The United Nations is weighing whether to insert itself in the probe into contaminated drinking water for residents of Flint, Michigan, after a trio of U.N. human rights experts in Switzerland said that racism and class discrimination may have played a key role in the scandal.
The U.N. human rights office in Geneva called on authorities to draw up a “human rights complaint strategy” to address the crisis, a day ahead of a planned visit by President Obama to the Michigan city to talk with residents and local officials.
Experts in the U.N. office say the human rights complaint could be lodged in order to ensure that other U.S. municipalities don’t make the same mistakes that local, state and federal officials made in handling Flint’s water supply needs, which has left residents dealing with the health impact of lead-contaminated water.
“Decisions would never have been made in the high-handed and cavalier manner that occurred in Flint if the affected population group was well-off or overwhelmingly white,” Philip Alston, the U.N. Special Rapporteur on extreme poverty and human rights, said in a statement Tuesday.

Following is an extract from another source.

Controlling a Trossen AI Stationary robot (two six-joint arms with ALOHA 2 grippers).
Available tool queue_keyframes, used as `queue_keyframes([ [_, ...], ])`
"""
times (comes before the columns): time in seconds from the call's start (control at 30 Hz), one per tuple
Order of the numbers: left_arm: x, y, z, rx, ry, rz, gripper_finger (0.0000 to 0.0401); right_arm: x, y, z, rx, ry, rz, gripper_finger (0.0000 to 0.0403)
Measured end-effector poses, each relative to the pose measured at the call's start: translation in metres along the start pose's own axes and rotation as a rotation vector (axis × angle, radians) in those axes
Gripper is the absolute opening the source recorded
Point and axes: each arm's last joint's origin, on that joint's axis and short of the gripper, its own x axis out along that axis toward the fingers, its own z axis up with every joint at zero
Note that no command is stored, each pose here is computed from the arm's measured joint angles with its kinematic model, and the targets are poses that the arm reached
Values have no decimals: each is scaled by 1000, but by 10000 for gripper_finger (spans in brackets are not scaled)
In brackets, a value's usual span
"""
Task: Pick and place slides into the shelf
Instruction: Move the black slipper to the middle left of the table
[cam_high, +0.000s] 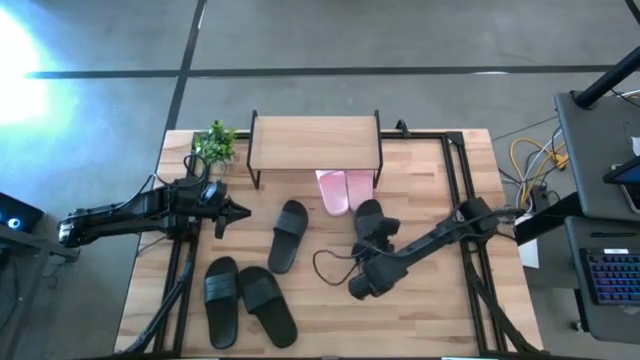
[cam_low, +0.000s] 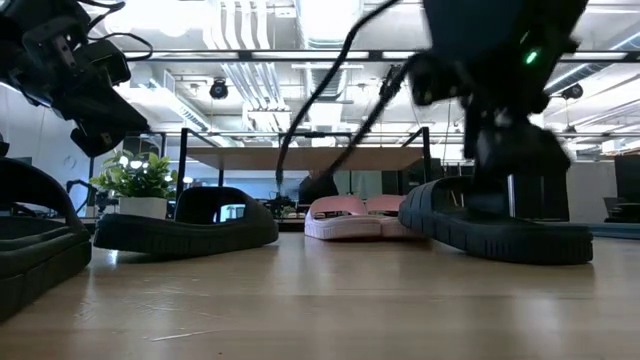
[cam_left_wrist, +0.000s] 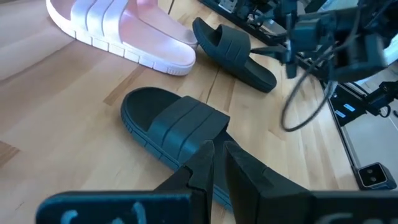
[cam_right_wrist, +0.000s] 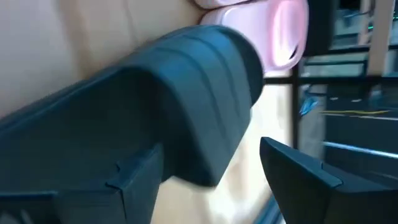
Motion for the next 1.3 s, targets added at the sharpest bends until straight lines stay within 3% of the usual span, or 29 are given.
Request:
queue_keyframes([
  [0.17,0,0,0,-4,0,1,22,24,-2,11,-15,53,-46,239],
  [0.3,1,0,0,-5,4,3,22,40,-10,20,25,91,-54,202],
  [0.47,2,1,0,-8,16,8,22,49,-19,27,82,129,-22,89],
  [0.57,3,1,-1,-9,21,10,22,38,-25,30,135,134,44,24],
  [0.73,3,1,-1,-9,23,11,22,-10,-36,34,218,38,174,12],
  [0.9,2,0,0,-45,28,0,22,-60,-62,71,383,-228,379,10],
  [1.0,0,-4,3,-125,44,-64,22,-51,-72,110,480,-357,446,10],
  [1.1,-9,-13,14,-148,35,-161,22,-21,-91,144,611,-372,452,10],
  [1.3,-57,-40,56,83,-209,-246,22,17,-119,193,732,-376,427,12],
])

“Elected officials would have been much more careful, there would have been a timely response to complaints rather than summary dismissals of concerns, and official accountability would have been insisted upon much sooner,” he added.
“The fact that Flint residents have not had regular access to safe drinking water and sanitation since April 2014 is a potential violation of their human rights,” warned Leo Heller, the office’s top expert on the right to save drinking water. “Serious problems reported on water quality, particularly high concentrations of lead, are also concerning human rights issues.”